Nonostante fosse una delle artiste con il maggior numero di candidature ai Grammy Awards 2026, Sabrina Carpenter è tornata a casa a mani vuote. La popstar, tuttavia, è stata la protagonista di una una delle performance più elaborate della serata, che l’ha vista esibirsi sulle note di Manchild in un enorme set in stile aeroporto retrò. La PETA, tuttavia, non sembra avet gradito il momento musicale, nel quale è stato coinvolto anche un uccello vivo.

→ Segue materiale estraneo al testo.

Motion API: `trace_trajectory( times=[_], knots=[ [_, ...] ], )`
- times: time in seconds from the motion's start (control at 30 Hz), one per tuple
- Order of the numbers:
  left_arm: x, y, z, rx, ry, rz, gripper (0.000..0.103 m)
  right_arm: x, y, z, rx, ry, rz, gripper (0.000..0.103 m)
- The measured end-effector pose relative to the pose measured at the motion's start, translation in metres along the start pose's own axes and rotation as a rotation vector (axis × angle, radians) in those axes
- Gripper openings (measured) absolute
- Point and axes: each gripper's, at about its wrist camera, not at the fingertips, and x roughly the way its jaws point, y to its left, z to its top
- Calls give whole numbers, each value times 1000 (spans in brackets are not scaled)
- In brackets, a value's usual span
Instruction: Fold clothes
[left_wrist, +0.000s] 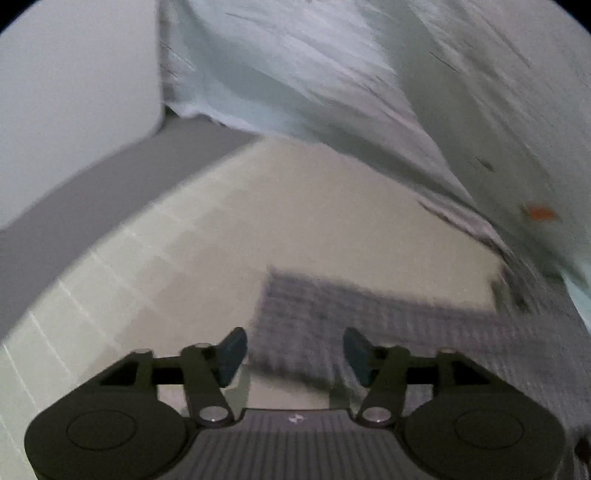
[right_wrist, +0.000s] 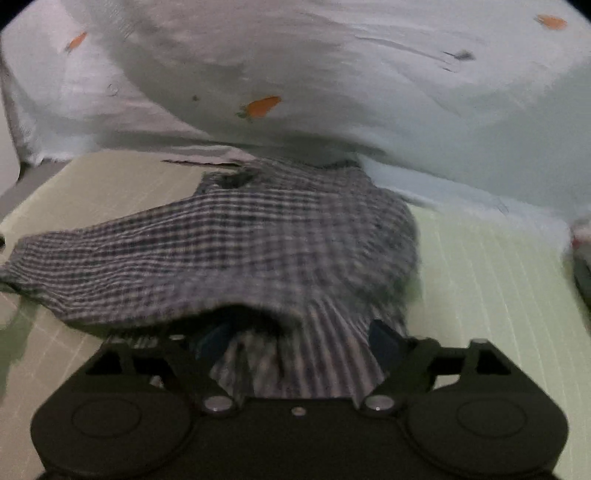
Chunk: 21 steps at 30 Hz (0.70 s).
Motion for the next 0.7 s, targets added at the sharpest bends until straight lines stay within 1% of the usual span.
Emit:
trace_trajectory(
  times=[0.07,0.2,0.33,0.4,0.47,0.6,0.7],
  knots=[
    [-9,-14,-20,45,43,-51,63,-16,-9,-14,26,15,-14,85],
    [-35,-47,-74,133,129,-155,63,-48,-26,-48,42,43,-60,85],
    [-59,-76,-130,227,214,-212,63,-79,-33,-85,69,70,-91,85],
    [-73,-87,-154,296,232,-216,63,-93,-35,-101,86,76,-100,85],
    [-85,-93,-175,355,237,-200,64,-105,-30,-115,80,63,-104,85],
    [-100,-90,-201,400,246,-165,67,-124,-12,-135,24,55,-135,85],
    [-111,-85,-214,432,255,-141,70,-137,1,-148,21,44,-78,85]
  ],
)
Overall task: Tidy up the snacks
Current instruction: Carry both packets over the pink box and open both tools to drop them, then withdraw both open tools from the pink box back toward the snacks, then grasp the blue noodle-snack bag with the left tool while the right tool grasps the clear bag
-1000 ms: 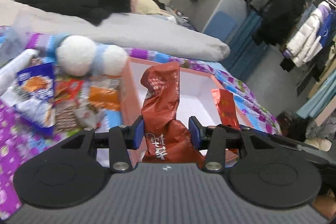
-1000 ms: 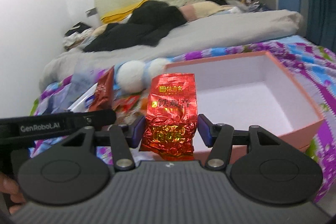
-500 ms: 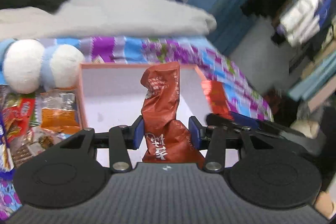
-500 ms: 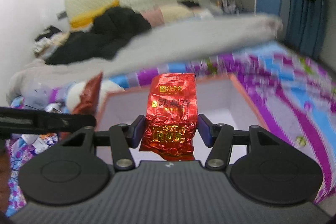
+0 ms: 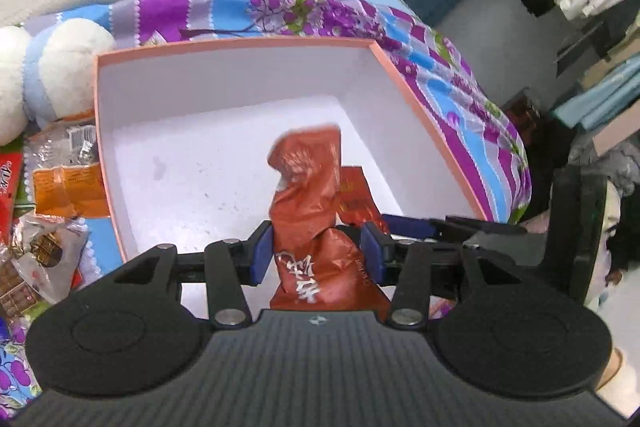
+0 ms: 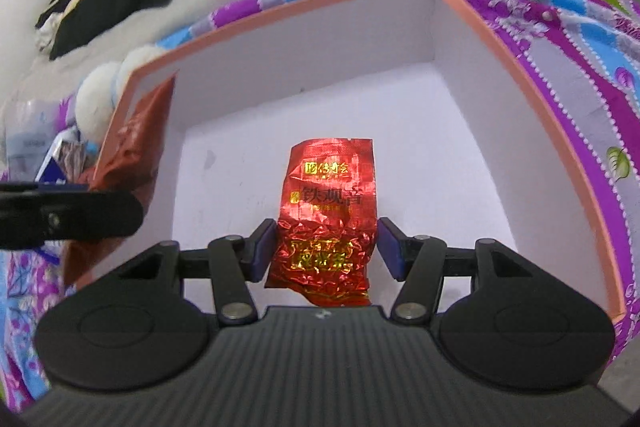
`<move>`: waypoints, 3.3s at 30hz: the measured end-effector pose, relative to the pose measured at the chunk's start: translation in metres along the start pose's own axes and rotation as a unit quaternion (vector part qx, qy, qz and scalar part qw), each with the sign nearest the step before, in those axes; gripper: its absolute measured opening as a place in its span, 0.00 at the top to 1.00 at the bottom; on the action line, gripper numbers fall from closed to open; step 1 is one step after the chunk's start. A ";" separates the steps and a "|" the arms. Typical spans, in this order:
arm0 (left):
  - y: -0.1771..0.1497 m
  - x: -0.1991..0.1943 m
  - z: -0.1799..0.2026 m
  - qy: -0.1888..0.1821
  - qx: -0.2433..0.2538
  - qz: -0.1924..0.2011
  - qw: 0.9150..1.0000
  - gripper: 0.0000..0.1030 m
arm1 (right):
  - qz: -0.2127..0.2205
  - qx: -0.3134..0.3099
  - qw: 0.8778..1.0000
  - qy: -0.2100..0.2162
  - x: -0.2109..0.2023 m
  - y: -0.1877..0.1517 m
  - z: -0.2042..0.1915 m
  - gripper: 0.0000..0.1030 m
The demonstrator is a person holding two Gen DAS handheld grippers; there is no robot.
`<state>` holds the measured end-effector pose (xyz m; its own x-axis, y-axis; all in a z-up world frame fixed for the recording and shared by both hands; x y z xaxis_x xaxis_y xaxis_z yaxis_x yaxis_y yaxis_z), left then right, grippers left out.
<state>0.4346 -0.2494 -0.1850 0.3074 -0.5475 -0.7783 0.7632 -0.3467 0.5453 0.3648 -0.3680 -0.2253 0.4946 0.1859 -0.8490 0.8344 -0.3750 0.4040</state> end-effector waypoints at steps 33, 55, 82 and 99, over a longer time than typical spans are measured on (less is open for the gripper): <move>-0.067 -0.179 -0.007 0.118 0.035 0.174 0.977 0.27 | 0.173 -0.069 0.980 0.064 -0.120 -0.040 -0.056 0.29; -0.212 -0.231 -0.013 0.182 -0.023 0.214 0.960 0.27 | 0.181 -0.098 0.973 0.107 -0.148 -0.154 -0.097 0.29; -0.306 -0.230 -0.086 0.243 -0.137 0.182 0.943 0.28 | 0.117 -0.121 0.977 0.130 -0.102 -0.222 -0.145 0.30; -0.292 -0.184 -0.172 0.244 -0.158 0.168 0.942 0.28 | 0.114 -0.198 0.966 0.118 -0.036 -0.212 -0.205 0.42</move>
<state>0.2531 0.0829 -0.2546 0.7279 -0.1448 -0.6702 0.6832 0.0703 0.7268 0.2195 -0.1092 -0.2108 0.6788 0.3589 -0.6407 0.7024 -0.0625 0.7091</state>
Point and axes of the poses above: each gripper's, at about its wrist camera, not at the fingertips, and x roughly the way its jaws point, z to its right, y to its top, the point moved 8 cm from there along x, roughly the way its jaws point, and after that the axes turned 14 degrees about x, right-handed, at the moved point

Poco prima di Sabrina, gli artisti di apertura ROSÉ e Bruno Mars, che hanno cantato il loro successo APT. L’ex attrice di Girl Meets World non ha vinto alcun premio, sebbene fosse in lizza per sei premi, tra cui quello per la canzone dell’anno per Manchild, e quello per il disco dell’anno (Man’s Best Friend). Billie Eilish si è aggiudicata il Grammy per la il brano Wildflower, e Debí Tirar Más Fotos di Bad Bunny ha ottenuto il grammofono d’oro nella categoria Album of the Year.

La PETA “striglia” Sabrina Carpenter

L’organizzazione per i diritti degli animali l’ha attaccata con un post piuttosto diretto: “Lasciate gli animali fuori dai #GRAMMY! @SabrinaAnnLynn ha davvero portato un uccello sul palco nel 2026?! La cantante di Manchild si sta comportando in modo infantile”. La fondazione no-profit ha anche condiviso una foto sfocata di Carpenter in posa con l’uccello sul palco, con un messaggio che cita il testo di Manchild, rielaborandolo. “Ehi Sabrina, portare un uccello vivo sul palco dei Grammy è stupido, lento, inutile… e crudele!”, si legge. “Luci intense, rumori forti e la manipolazione causano paura e angoscia a un uccello che dovrebbe volare libero nel cielo aperto”.

La PETA è nota per aver criticato pubblicamente le celebrità in più di un’occasione, da Britney Spears -rea di aver presumibilmente comprato un cucciolo, anziché adottarlo in un canile- alla ferma condanna della borsa Louis Vuitton in pelle di coccodrillo di Pharrell Williams, nel 2023.